As a compliance or regulatory officer or audit professional, the first step in preparing for the incoming regulation is to familiarise yourself with all the types of data being stored in your organisation’s system. Without this comprehensive knowledge, detecting breaches becomes a more difficult and time consuming job, something you don’t want to risk from the point of view of devaluing your regard for customer data or costing your company huge financial loss, not to mention tanking their reputation, as befell O2. Classifying the many different types of data on your system is a useful and critical measure to achieving full familiarity with everything from temporary and deleted files to machine logs, browsing history and free disk space, in addition to the core sensitive data stored on your company’s system. 

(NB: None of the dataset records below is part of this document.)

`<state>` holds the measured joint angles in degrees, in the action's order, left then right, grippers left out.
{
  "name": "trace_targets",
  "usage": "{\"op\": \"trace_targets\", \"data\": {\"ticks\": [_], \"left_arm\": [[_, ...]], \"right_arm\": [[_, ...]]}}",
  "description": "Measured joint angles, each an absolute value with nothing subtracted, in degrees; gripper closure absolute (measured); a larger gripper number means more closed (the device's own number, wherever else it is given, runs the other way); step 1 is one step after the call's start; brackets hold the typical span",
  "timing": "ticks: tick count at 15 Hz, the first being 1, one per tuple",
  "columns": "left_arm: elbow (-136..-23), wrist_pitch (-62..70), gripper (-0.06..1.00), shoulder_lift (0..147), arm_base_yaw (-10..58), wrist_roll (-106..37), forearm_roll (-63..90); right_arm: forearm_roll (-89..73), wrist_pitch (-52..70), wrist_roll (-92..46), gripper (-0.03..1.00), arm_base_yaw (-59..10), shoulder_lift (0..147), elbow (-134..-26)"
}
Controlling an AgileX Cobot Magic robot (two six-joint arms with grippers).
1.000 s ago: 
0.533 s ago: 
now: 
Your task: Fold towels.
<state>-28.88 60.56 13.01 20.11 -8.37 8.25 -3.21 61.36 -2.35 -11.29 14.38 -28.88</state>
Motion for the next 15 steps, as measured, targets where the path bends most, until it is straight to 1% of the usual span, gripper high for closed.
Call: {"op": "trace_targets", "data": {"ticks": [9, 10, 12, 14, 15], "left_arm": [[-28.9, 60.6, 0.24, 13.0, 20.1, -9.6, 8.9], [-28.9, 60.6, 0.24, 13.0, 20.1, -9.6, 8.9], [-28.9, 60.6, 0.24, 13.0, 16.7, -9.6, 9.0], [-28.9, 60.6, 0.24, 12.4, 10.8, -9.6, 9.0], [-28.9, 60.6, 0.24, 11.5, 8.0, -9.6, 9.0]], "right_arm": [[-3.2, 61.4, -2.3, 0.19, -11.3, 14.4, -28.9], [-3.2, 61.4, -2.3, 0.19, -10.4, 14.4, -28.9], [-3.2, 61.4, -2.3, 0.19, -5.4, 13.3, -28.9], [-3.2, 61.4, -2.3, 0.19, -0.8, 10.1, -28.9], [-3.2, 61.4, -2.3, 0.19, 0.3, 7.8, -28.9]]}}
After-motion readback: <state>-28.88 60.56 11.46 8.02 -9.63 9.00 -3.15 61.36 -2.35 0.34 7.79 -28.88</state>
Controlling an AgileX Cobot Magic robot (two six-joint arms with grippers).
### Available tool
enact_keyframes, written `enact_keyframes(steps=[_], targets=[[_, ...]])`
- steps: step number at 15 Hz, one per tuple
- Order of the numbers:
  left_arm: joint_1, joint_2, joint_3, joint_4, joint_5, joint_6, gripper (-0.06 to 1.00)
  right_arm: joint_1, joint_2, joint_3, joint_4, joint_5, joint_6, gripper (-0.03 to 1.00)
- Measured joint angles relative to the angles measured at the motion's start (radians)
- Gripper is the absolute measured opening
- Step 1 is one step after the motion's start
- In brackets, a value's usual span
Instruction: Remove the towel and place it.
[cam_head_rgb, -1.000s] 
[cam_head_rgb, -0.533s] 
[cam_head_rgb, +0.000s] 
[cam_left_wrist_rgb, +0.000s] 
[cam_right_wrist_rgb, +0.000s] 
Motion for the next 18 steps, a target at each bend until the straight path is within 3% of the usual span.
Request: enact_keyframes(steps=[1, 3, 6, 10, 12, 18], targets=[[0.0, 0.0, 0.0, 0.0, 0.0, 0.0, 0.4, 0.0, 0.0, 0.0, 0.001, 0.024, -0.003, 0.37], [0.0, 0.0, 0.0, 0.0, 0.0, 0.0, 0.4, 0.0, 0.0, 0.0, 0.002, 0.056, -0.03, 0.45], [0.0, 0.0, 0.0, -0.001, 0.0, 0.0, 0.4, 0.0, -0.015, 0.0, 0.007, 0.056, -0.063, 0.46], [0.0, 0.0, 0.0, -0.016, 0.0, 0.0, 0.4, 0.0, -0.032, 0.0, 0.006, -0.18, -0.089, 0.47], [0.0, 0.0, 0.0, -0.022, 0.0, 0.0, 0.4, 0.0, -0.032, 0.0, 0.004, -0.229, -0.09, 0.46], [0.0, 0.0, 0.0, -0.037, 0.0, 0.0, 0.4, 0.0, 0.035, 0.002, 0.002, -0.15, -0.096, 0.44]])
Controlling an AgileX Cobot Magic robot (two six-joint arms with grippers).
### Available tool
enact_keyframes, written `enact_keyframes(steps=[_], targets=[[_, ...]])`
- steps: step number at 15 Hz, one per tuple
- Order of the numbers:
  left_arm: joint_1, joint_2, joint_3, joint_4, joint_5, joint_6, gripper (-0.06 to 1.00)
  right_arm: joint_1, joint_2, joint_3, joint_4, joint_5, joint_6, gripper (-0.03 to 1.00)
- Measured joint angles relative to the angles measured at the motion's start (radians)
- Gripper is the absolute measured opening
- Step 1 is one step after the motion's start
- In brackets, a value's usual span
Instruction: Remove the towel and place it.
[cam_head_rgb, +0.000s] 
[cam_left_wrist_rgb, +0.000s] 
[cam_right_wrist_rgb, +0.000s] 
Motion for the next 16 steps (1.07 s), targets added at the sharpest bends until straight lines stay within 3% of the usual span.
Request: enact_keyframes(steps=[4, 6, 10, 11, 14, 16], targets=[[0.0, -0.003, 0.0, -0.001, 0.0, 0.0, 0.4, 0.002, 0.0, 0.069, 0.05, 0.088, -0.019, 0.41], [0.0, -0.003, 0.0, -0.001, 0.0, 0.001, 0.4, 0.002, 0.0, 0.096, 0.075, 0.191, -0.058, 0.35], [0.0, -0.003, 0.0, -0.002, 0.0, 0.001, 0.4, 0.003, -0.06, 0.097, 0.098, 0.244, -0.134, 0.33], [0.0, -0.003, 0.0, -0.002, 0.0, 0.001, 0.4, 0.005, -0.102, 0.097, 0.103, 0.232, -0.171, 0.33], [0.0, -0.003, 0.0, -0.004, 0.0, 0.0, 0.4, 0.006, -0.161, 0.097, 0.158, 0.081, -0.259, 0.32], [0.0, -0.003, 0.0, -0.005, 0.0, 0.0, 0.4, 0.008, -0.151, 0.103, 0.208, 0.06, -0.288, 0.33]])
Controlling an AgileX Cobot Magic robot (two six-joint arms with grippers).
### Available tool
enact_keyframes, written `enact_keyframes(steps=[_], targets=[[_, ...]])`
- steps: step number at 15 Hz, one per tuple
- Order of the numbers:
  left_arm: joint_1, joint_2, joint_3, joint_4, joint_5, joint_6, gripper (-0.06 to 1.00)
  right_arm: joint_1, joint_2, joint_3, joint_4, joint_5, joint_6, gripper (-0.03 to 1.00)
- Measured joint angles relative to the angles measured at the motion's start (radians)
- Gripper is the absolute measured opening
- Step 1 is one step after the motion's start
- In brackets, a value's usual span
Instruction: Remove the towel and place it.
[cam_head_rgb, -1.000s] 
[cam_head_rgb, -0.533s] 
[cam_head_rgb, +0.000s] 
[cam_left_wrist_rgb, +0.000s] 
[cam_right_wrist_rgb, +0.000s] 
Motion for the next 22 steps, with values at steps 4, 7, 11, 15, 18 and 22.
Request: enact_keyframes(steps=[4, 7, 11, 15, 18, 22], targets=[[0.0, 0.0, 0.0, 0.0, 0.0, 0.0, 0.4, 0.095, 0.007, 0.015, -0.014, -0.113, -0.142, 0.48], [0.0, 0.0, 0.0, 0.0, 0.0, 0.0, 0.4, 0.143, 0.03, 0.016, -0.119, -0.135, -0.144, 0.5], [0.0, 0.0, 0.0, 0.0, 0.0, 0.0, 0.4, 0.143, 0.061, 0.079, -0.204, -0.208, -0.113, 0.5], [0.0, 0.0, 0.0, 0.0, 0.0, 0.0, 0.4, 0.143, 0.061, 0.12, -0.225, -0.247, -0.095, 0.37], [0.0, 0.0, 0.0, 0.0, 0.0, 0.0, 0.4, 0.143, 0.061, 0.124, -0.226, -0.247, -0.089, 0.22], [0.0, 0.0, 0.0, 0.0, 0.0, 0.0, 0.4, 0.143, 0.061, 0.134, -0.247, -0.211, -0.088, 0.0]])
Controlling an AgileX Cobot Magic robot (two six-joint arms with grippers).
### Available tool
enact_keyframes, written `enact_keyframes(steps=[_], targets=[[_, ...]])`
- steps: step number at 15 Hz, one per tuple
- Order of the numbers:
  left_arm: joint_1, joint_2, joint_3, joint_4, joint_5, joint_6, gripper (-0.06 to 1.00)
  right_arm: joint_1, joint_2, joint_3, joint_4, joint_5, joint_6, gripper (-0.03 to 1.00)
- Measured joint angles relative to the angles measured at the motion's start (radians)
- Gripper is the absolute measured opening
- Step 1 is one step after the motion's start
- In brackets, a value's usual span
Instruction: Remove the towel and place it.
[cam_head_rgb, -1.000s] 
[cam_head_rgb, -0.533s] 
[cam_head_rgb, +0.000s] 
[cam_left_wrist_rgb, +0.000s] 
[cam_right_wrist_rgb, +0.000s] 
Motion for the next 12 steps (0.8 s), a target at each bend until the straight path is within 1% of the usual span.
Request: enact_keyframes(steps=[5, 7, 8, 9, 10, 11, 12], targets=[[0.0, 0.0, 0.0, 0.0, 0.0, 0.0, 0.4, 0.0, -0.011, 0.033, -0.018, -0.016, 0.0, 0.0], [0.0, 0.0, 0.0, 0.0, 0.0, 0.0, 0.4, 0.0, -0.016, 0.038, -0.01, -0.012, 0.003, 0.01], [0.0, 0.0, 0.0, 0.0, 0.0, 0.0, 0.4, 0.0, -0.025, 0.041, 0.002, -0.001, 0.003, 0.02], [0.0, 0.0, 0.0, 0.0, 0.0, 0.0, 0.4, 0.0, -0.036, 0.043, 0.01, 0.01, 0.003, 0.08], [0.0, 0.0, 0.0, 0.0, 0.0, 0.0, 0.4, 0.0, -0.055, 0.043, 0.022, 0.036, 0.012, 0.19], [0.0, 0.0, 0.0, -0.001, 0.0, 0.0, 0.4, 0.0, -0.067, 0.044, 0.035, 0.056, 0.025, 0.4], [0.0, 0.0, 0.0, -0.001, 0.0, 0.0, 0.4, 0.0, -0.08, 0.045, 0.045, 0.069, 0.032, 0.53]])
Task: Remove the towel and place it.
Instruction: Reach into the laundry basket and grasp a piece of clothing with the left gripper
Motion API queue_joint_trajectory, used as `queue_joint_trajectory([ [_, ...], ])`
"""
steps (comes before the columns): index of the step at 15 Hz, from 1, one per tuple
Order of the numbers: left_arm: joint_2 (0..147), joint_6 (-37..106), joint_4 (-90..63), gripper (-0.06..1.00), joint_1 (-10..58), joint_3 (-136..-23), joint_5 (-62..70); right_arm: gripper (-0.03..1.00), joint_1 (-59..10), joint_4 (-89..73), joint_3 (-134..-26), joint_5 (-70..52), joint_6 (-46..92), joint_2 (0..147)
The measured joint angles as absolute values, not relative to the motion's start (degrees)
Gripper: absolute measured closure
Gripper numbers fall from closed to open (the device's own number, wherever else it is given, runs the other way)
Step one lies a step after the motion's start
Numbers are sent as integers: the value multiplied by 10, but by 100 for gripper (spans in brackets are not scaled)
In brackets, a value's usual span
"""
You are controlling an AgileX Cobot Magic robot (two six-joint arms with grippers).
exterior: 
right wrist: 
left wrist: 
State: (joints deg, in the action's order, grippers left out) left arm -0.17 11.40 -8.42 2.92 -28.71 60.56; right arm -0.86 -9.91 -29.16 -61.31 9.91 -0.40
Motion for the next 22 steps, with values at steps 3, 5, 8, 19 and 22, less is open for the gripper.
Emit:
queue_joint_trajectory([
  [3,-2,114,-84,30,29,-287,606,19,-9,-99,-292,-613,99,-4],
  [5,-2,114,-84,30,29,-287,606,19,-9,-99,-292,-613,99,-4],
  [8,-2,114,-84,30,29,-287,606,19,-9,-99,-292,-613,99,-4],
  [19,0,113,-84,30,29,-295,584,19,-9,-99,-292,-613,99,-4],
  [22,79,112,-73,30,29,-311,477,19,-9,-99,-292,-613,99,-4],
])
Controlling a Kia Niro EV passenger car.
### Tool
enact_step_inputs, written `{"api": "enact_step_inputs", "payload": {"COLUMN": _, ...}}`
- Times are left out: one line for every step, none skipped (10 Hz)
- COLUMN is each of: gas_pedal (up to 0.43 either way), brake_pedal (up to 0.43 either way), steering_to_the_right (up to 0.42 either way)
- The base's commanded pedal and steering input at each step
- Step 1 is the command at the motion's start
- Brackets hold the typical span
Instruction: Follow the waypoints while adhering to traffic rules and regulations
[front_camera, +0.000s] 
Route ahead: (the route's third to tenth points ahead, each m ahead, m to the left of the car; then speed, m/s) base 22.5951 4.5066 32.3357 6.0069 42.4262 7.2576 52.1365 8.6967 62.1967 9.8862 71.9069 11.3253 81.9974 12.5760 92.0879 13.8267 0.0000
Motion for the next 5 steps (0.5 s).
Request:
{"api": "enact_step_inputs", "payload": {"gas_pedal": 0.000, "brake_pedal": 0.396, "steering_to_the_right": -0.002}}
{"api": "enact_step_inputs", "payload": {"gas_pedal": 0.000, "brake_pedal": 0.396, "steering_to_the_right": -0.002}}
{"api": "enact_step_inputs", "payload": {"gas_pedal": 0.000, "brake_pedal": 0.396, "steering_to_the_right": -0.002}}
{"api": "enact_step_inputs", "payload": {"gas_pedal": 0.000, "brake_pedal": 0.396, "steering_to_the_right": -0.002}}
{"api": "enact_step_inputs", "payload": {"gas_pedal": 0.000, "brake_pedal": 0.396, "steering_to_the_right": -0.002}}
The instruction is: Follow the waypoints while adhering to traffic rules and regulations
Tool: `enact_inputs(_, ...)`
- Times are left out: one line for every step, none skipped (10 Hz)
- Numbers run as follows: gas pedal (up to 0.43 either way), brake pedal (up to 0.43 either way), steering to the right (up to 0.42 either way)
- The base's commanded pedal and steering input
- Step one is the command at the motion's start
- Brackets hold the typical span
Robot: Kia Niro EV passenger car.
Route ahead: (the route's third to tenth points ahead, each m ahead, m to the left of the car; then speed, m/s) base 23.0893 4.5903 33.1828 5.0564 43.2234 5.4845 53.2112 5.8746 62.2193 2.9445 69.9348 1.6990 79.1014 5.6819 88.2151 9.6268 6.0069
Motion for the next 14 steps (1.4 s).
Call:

Knowing all there is to know about the data your organisation is responsible for includes the where, who and what pertaining to its utmost protection. From where it is stored to who control and has access to it and what protections are in place; this is the information you need to know back to front to effectively uphold your organisation’s data protection policies and processes. Furthermore, though the majority of businesses will have data retention policies in place, they need to be adequately policed and enforced, something that needs to be implemented and put into best practice now before the consequences of EU GDPR come into effect. The new regulation will also see the majority of companies taking on data protection officers, as stipulated by article 37 of the EU GDPR, to monitor the compliance of companies outside of the EU handling the data of EU residents 

Not only knowing the ins and outs of your organisation’s data stores but keeping tabs on when to remove it is equally important. Hoarding unnecessary data is what caused Yahoo to incur the world’s largest ever data breach with 1 billion accounts leaked, and it’s important to know a simple emptying of your system’s recycle bin is not sufficient in clearing all end-of-life data. Complete erasure with a certified, verifiable method and tool is the only way to guarantee a permanent deletion of data to avoid recovery, particularly by unsavoury sources. Furthermore, once the EU GDPR is invoked organisations will need to be able to provide proof of removal as part of an audit paper-trail to be submitted to the relevant government and regulatory authorities. Auditing not only data erasure but also its usage and retention policies will also be expected come May 2018. 

As the EU GDPR prepares to shake up the rules for disclosure of breach, affecting operational processes, job descriptions, PR processes and more, the 2018 legislation will signal a revolutionary shift in the way we treat data.